Integrating Path and Timing Analysis using Instruction-Level Simulation Techniques
|[tr98-3]||Thomas Lundqvist and Per Stenström: "Integrating Path and Timing Analysis using Instruction-Level Simulation Techniques," Technical Report No. 98-3.|
Previously published methods for estimation of the worst-case execution time on contemporary processors with complex pipelines and multi-level memory hierarchies result in overestimations owing to insufficient path and/or timing analysis. This not only gives rise to poor utilization of processing resources but also reduces the schedulability in real-time systems.
This paper presents a new method that integrates path and timing analysis to address these limitations. First, it is based on instruction-level architecture simulation techniques and thus has a potential to perform arbitrarily detailed timing analysis of hardware platforms.
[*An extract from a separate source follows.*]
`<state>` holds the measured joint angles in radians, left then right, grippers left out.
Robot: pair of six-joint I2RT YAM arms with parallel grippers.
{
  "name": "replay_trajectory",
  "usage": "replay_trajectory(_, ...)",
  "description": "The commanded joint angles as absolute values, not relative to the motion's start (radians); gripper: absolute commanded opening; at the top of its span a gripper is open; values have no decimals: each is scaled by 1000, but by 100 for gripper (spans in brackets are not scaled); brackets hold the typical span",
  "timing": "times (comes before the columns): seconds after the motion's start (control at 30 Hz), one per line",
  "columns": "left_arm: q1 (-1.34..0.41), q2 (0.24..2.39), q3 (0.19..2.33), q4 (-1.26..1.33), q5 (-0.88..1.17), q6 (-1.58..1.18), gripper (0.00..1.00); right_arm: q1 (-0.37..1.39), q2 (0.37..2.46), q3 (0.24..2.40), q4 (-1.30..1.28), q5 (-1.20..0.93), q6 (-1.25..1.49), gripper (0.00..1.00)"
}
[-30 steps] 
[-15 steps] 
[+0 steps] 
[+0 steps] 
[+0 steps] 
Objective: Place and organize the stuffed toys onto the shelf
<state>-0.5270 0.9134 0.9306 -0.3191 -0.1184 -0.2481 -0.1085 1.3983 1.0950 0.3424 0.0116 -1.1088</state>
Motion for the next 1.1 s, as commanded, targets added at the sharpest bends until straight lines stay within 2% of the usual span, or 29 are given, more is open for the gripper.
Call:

Second, by extending the simulation technique with the capability of handling unknown input data values, it is possible to exclude infeasible (or false) program paths in many cases, and also calculate path information, such as bounds on number of loop iterations, without the need for annotating the programs. Finally, in order to keep the number of program paths to be analyzed at a manageable level, we have extended the simulator with a path-merging strategy. This paper presents the method and particularly focuses on its path and timing analysis capabilities. It does this in the context of pipelined processors employing instruction and data caches.
Real-time systems, timing analysis, path analysis, architecture simulation, worst-case execution time.
This report is a preliminary version of the conference paper with the same name.